‘Obsoleto’: novo disco de Seu Pereira e Coletivo 401 mistura brega, rock e crítica social

Com mais de 15 anos de estrada, a banda paraibana Seu Pereira e Coletivo 401 lança seu novo álbum, Obsoleto, em turnê pelo Sudeste. O vocalista e compositor Seu Pereira falou com o Conexão BdF, da Rádio Brasil de Fato, sobre as influências do disco, o resgate do brega setentista e a resistência da música independente. “Sou de 77, e muita coisa já era. Estava cheio de CDs na estante, DVDs que não tenho onde assistir”, conta. A canção que dá nome ao disco brinca com a ideia de banda de rock em tempos digitais. “Continuamos nessa luta, insistindo nisso”.

O grupo se apresenta nesta sexta-feira (6), às 22h, na City Lights Music Hall, no bairro de Pinheiros, em São Paulo, trazendo ao palco as novas faixas, que transitam entre a Música Popular Brasileira (MPB), o rock e o brega sem perder o sotaque paraibano. “A música brasileira, independentemente do estilo, e a nossa música também, não dá para definir dentro de uma bolha”, afirma. A escolha por manter a base em João Pessoa é uma das formas de reafirmar essa identidade. “Eu canto a Paraíba, o Nordeste, a minha cidade”.

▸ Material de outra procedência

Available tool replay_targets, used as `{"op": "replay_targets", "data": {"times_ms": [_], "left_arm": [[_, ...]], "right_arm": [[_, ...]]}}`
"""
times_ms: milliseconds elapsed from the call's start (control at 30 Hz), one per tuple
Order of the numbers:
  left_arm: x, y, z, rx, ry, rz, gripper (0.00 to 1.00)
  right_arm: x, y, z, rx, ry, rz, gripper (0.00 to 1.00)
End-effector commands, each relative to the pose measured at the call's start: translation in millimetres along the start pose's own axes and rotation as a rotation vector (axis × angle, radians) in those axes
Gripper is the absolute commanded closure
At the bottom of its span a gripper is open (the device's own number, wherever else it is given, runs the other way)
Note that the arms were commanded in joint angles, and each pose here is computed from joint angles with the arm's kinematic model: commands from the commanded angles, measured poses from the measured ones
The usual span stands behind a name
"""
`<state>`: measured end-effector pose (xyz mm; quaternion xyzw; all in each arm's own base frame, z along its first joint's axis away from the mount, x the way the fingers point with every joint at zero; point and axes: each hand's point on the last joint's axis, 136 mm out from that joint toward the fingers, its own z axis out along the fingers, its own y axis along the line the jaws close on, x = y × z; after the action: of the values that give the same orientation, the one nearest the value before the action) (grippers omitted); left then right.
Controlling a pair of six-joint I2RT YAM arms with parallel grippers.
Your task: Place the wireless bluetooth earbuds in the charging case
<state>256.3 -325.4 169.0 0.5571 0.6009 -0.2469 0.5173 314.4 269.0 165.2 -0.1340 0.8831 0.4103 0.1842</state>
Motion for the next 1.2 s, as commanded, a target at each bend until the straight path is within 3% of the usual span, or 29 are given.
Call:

Na entrevista, Seu Pereira também critica a forma como o poder público trata a cena alternativa. Em maio, um show da banda foi interrompido pela Polícia Militar em Campina Grande, na Paraíba, após o músico gritar “sem anistia”. Para ele, foi um ato de censura, legado da gestão do ex-presidente Jair Bolsonaro (PL). “Estávamos numa casa de show promovendo cultura, arte, não era vagabundagem. […] Por causa do governo passado, essa pauta foi incrementada: a caça à cultura, aos artistas, como se os artistas fossem vagabundos”, lamenta.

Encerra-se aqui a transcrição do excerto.